Source data Start Marker
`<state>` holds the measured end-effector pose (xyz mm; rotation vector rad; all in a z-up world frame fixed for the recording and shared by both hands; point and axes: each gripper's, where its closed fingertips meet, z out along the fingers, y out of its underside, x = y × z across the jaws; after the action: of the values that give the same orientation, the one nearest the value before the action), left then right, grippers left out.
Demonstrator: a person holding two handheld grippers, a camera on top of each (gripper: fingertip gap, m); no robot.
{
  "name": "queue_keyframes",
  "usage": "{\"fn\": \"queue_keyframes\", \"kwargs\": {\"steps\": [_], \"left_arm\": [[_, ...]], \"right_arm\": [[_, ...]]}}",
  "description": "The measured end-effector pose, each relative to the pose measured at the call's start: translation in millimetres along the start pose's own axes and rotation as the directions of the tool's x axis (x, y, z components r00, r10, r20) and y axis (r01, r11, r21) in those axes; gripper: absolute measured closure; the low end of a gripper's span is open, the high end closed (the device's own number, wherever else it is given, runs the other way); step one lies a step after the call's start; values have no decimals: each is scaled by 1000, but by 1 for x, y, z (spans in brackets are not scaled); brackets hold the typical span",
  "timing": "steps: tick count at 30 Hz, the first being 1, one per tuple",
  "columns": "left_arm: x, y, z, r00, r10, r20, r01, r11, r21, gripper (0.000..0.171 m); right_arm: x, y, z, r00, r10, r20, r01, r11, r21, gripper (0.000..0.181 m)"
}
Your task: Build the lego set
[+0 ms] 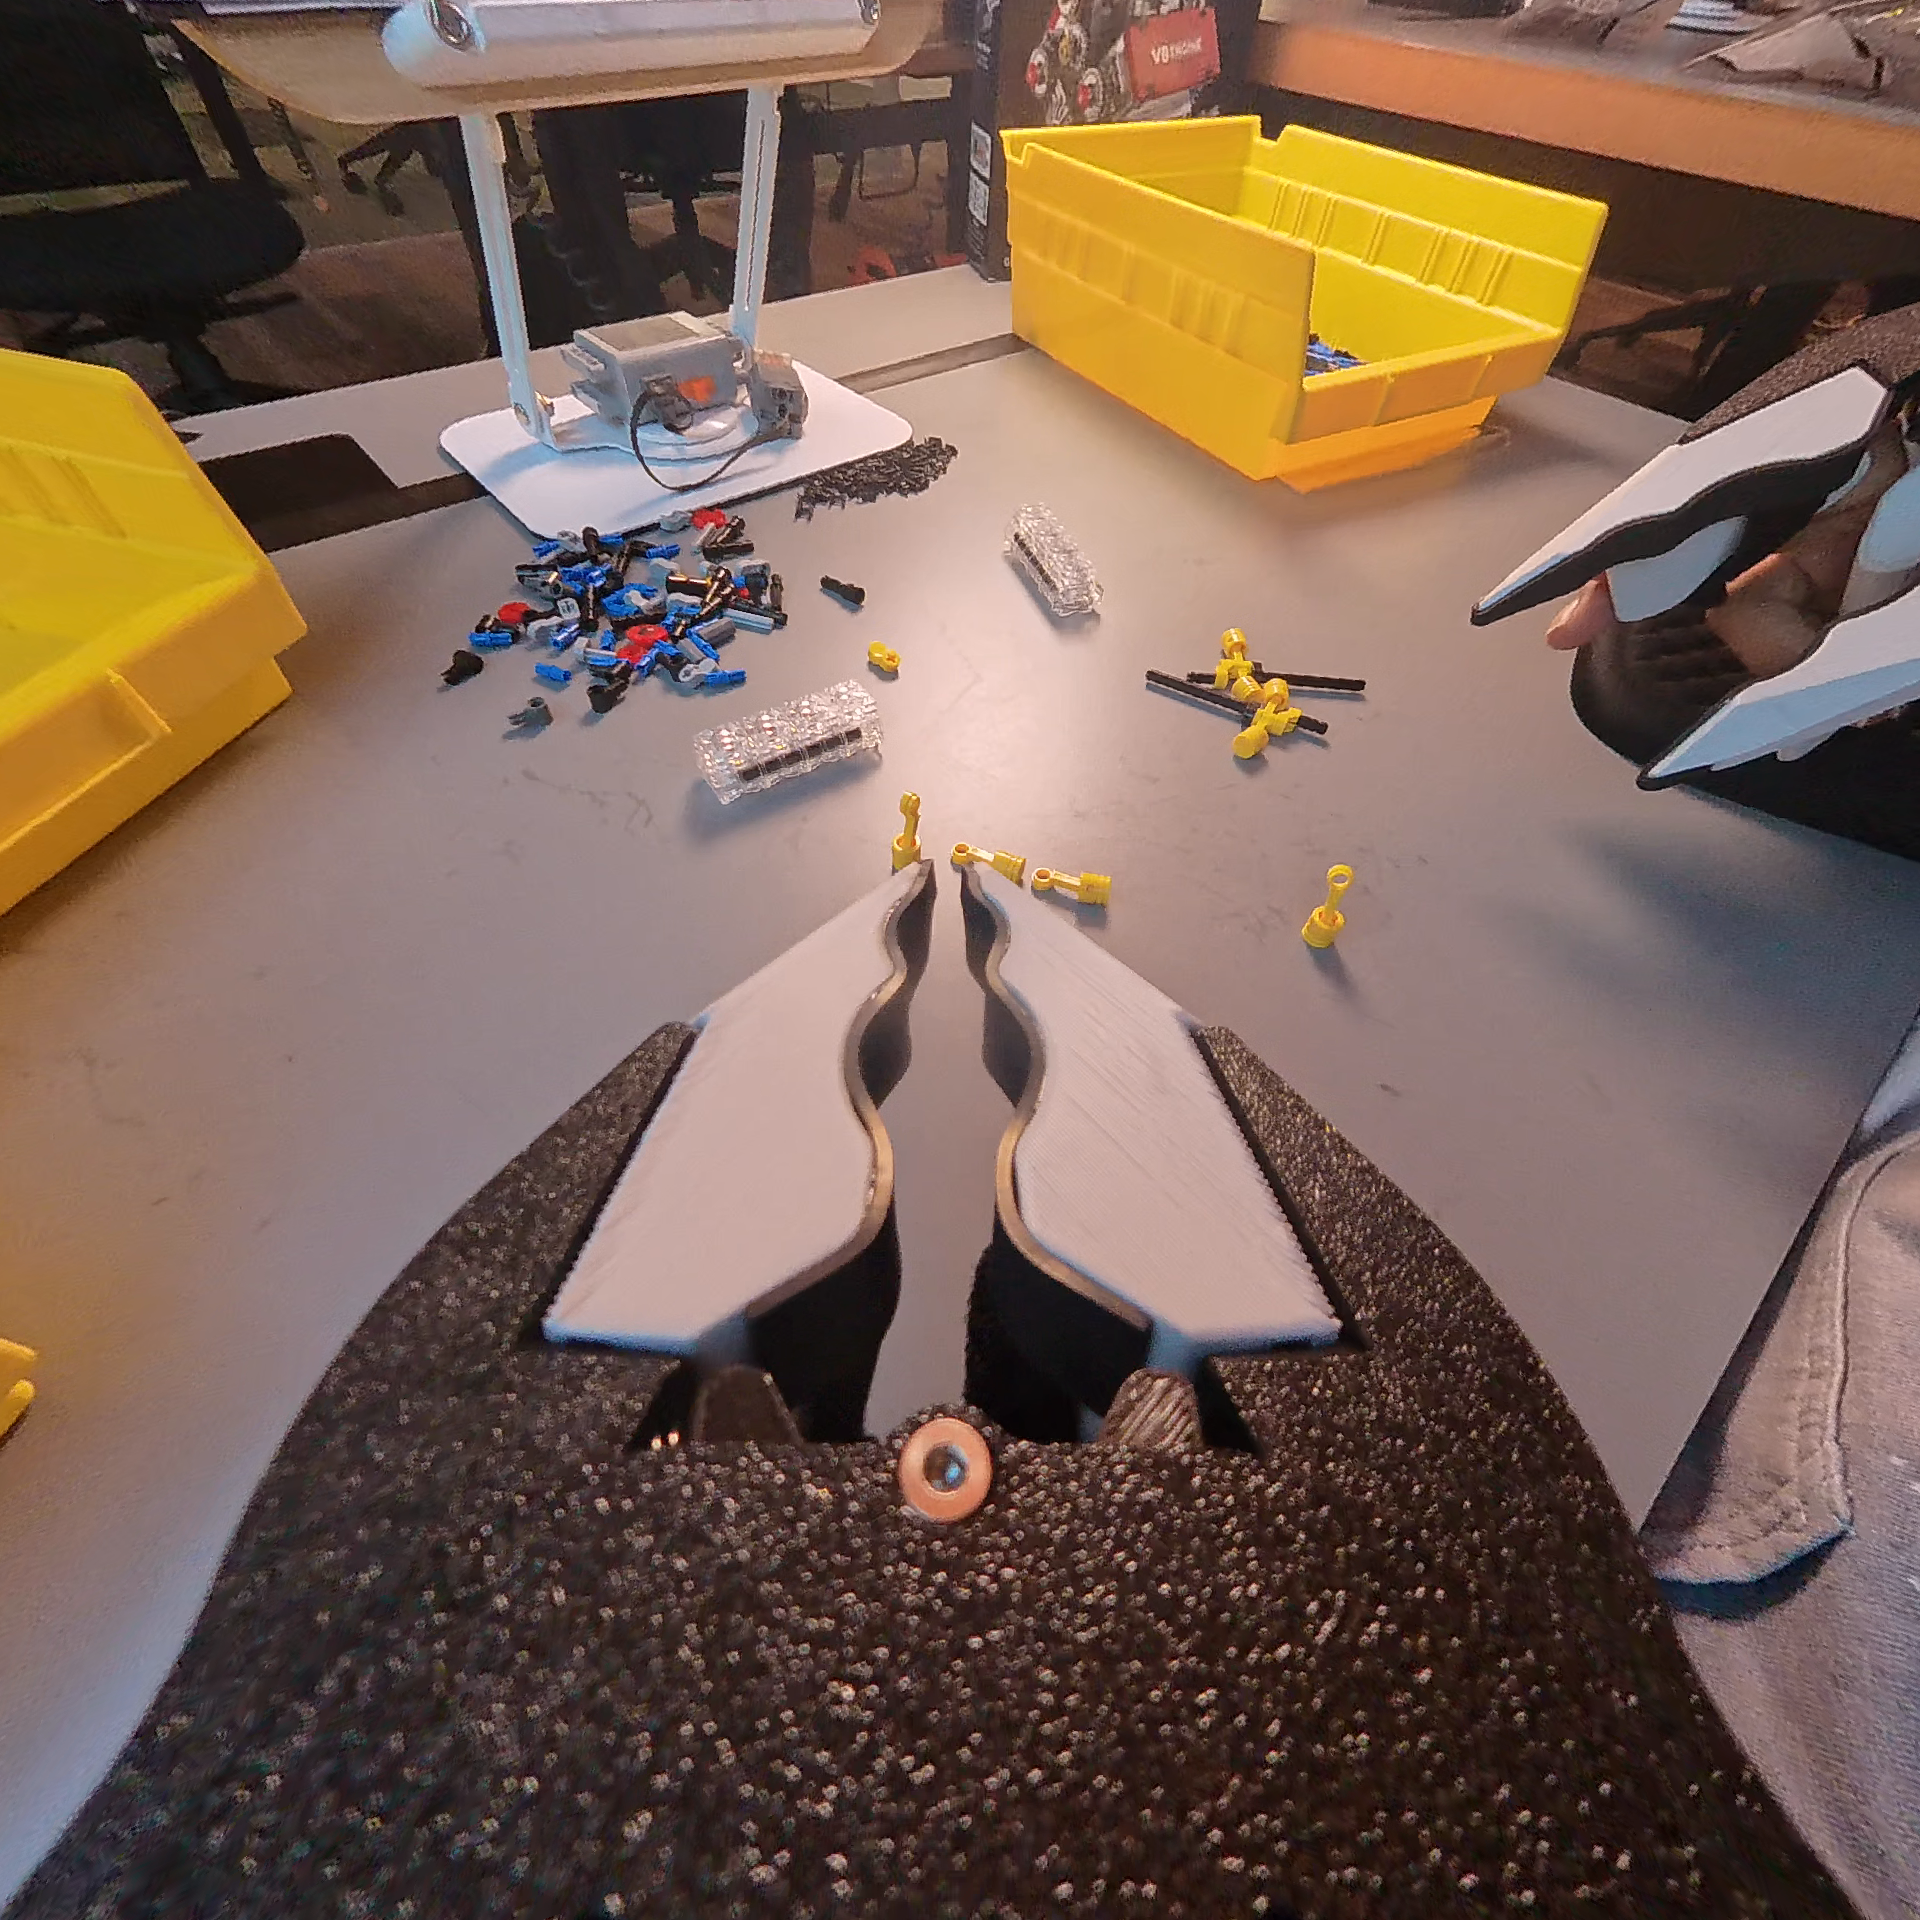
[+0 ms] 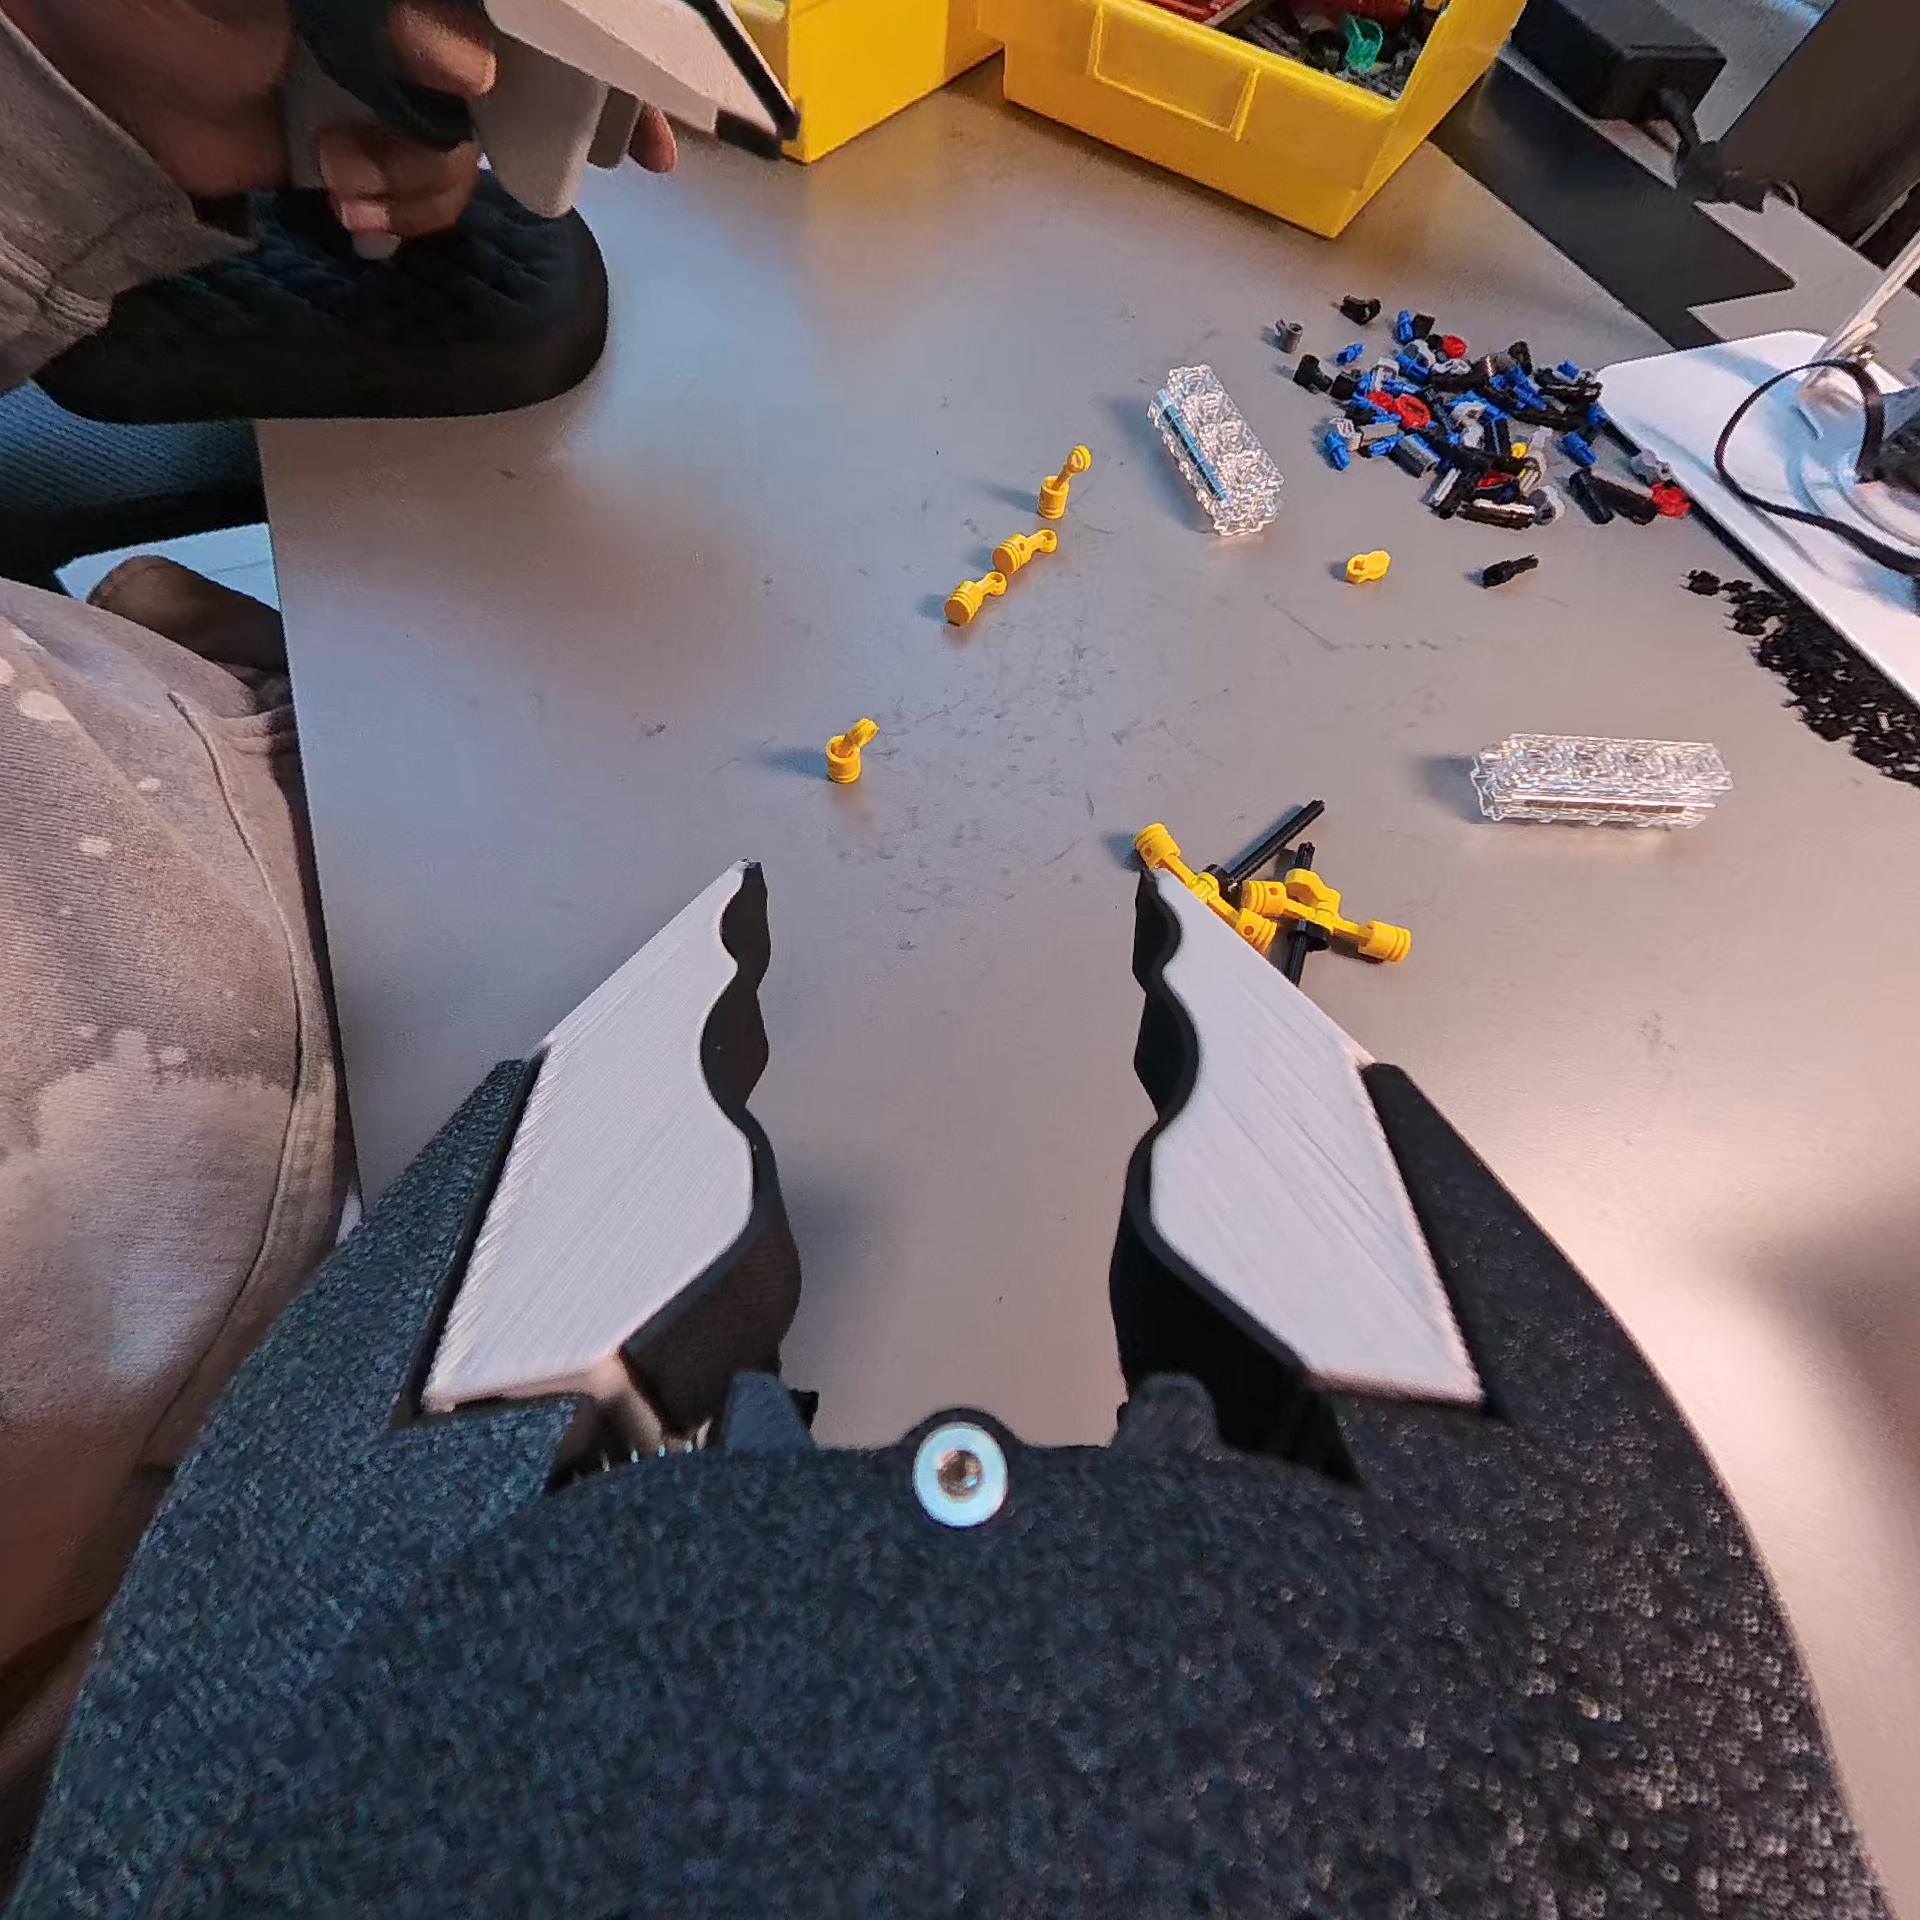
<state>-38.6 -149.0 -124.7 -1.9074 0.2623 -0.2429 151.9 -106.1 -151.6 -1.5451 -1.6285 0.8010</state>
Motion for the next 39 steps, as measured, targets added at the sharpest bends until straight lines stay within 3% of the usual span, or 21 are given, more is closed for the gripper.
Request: {"fn": "queue_keyframes", "kwargs": {"steps": [4, 10, 26, 34, 39], "left_arm": [[-2, 0, -1, 1000, 25, 18, -25, 1000, 3, 171], [0, 15, 6, 995, 97, 39, -93, 992, -89, 170], [0, 24, 11, 996, 86, 29, -81, 986, -143, 129], [0, 24, 11, 996, 84, 28, -79, 986, -148, 129], [5, 20, 18, 995, 95, -38, -100, 981, -165, 131]], "right_arm": [[0, 0, 1, 1000, -3, 1, 3, 1000, -2, 111], [-4, 2, 2, 1000, -4, 20, 4, 1000, -19, 111], [-3, 4, 3, 1000, -1, 20, 2, 1000, -26, 111], [-2, 3, 3, 1000, -2, 14, 2, 1000, -22, 111], [1, 2, 5, 1000, -9, 14, 9, 1000, -27, 114]]}}
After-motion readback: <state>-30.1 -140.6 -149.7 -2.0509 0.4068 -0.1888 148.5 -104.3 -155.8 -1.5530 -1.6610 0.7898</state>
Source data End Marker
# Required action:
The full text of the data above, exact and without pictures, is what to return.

# Task result:
`<state>` holds the measured end-effector pose (xyz mm; rotation vector rad; all in a z-up world frame fixed for the recording and shared by both hands; point and axes: each gripper's, where its closed fingertips meet, z out along the fingers, y out of its underside, x = y × z across the jaws; after the action: of the values that give the same orientation, the one nearest the value before the action), left then right, grippers left out.
Demonstrator: a person holding two handheld grippers, a camera on top of each (gripper: fingertip gap, m); no robot.
{
  "name": "queue_keyframes",
  "usage": "{\"fn\": \"queue_keyframes\", \"kwargs\": {\"steps\": [_], \"left_arm\": [[_, ...]], \"right_arm\": [[_, ...]]}}",
  "description": "The measured end-effector pose, each relative to the pose measured at the call's start: translation in millimetres along the start pose's own axes and rotation as the directions of the tool's x axis (x, y, z components r00, r10, r20) and y axis (r01, r11, r21) in those axes; gripper: absolute measured closure; the low end of a gripper's span is open, the high end closed (the device's own number, wherever else it is given, runs the other way); step one lies a step after the call's start; values have no decimals: each is scaled by 1000, but by 1 for x, y, z (spans in brackets are not scaled); brackets hold the typical span",
  "timing": "steps: tick count at 30 Hz, the first being 1, one per tuple",
  "columns": "left_arm: x, y, z, r00, r10, r20, r01, r11, r21, gripper (0.000..0.171 m); right_arm: x, y, z, r00, r10, r20, r01, r11, r21, gripper (0.000..0.181 m)"
}
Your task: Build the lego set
[+0 ms] 
[+0 ms] 
<state>-38.6 -149.0 -124.7 -1.9074 0.2623 -0.2429 151.9 -106.1 -151.6 -1.5451 -1.6285 0.8010</state>
Motion for the next 39 steps, as measured, targets added at the sharpest bends until straight lines stay within 3% of the usual span, or 21 are given, more is closed for the gripper.
Request: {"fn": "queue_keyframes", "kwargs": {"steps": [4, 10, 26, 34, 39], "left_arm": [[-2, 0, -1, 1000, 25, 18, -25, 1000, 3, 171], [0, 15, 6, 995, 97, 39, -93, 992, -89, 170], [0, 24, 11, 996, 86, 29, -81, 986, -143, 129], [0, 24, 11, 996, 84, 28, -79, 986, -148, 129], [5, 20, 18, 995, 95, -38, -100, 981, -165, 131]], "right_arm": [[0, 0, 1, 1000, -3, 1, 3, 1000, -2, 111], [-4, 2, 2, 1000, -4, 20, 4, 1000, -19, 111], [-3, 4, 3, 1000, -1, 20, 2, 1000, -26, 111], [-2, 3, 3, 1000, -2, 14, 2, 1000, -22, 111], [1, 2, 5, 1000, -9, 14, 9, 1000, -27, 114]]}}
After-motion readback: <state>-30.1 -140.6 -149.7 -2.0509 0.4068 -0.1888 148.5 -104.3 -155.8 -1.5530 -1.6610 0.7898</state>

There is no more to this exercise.